Data items:
|---|

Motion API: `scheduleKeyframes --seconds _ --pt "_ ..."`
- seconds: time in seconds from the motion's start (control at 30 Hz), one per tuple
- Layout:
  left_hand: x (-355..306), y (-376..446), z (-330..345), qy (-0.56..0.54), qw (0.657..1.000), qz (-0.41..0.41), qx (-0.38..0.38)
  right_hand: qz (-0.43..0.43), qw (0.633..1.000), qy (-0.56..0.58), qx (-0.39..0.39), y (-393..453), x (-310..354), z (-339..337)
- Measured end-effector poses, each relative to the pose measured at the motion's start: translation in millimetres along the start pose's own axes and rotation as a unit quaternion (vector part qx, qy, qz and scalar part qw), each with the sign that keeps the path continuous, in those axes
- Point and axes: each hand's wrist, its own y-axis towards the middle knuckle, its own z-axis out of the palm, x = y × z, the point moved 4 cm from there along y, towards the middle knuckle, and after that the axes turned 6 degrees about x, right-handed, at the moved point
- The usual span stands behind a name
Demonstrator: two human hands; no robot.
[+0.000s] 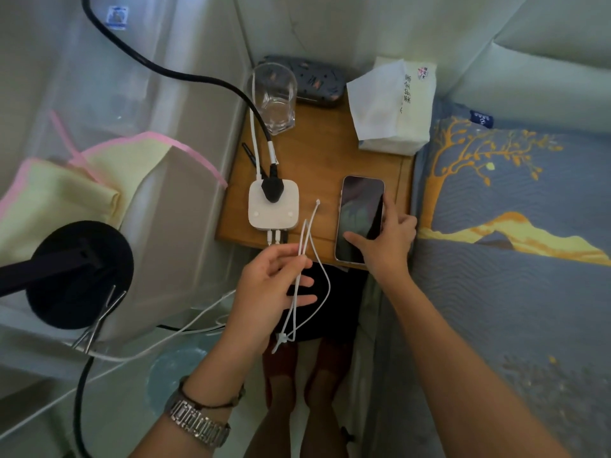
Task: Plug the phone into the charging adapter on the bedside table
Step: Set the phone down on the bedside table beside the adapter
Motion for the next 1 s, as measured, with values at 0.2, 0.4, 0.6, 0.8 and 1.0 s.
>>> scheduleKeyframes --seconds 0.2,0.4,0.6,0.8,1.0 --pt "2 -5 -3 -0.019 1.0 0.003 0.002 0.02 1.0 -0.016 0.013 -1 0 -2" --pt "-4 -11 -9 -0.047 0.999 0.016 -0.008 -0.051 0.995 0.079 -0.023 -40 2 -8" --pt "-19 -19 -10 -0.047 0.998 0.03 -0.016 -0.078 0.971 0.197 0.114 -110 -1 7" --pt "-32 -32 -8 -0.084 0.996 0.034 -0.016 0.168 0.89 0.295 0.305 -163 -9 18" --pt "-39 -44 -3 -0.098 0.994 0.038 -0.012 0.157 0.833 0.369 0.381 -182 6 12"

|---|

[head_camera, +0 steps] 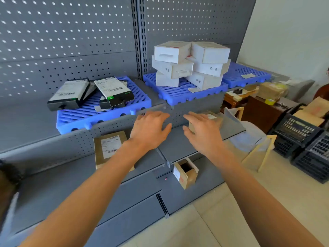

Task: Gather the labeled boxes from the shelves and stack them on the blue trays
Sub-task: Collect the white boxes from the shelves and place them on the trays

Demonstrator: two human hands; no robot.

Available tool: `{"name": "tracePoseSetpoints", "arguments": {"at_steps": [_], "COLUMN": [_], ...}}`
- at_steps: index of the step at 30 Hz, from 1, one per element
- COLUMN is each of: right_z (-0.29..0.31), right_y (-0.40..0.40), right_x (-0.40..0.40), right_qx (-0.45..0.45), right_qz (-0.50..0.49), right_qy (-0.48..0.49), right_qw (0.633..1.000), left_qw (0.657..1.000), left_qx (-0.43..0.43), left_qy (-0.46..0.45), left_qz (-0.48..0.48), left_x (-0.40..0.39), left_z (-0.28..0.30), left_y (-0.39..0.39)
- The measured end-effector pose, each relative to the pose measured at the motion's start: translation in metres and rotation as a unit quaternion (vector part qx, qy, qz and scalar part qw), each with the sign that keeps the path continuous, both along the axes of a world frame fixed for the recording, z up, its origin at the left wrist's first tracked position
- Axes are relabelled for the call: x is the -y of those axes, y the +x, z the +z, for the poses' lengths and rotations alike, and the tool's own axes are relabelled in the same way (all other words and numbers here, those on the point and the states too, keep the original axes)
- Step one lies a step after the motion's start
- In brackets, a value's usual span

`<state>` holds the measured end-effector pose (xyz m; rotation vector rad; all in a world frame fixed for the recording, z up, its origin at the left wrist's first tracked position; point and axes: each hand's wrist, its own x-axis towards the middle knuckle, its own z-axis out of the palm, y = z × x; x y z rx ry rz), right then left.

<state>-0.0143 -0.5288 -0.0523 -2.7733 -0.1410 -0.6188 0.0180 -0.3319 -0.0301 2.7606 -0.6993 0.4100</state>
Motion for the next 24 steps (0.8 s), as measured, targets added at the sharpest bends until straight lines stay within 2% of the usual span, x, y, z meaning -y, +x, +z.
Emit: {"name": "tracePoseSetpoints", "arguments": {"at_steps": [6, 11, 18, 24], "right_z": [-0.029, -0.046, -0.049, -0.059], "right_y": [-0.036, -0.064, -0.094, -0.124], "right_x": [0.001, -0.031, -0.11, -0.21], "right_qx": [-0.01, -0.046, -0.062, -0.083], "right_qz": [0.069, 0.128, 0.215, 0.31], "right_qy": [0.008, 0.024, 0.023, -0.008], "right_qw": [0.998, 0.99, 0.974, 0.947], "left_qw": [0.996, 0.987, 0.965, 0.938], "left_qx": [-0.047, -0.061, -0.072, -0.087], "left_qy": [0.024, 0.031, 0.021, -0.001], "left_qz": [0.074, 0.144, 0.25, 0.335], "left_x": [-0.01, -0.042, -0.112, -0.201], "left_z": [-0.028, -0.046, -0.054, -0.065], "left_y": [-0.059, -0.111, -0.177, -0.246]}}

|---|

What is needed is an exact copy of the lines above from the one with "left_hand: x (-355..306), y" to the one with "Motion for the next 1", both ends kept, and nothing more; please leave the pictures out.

  left_hand: x (-355..306), y (-376..446), z (-330..345), qy (-0.56..0.54), qw (0.657..1.000), qz (-0.41..0.41), qx (-0.38..0.38)
  right_hand: qz (-0.43..0.43), qw (0.633..1.000), qy (-0.56..0.58), qx (-0.39..0.39), y (-393..453), x (-310..354), z (-339..337)
- Measured end-effector poses, each relative to the pose measured at the motion's start: translation in millimetres along the start pose's own axes and rotation as a unit quaternion (vector part qx, qy, qz and scalar part qw), each with the sign that keeps the path continuous, in those axes
- Point and axes: each hand's wrist, its own y-axis towards the middle knuckle, its own z-axis out of the palm, x = y × z, the point moved 4 cm from there along y, towards the middle knuckle, and after that the axes turned 6 degrees about x, right-handed, at the moved point
- The usual span stands behind a name
Demonstrator: two human hands; no robot.
[+0.000s] 
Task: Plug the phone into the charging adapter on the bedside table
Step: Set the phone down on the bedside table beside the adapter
Motion for the next 1 s, as measured, with values at 0.2, 0.4, 0.6, 0.8 and 1.0 s.

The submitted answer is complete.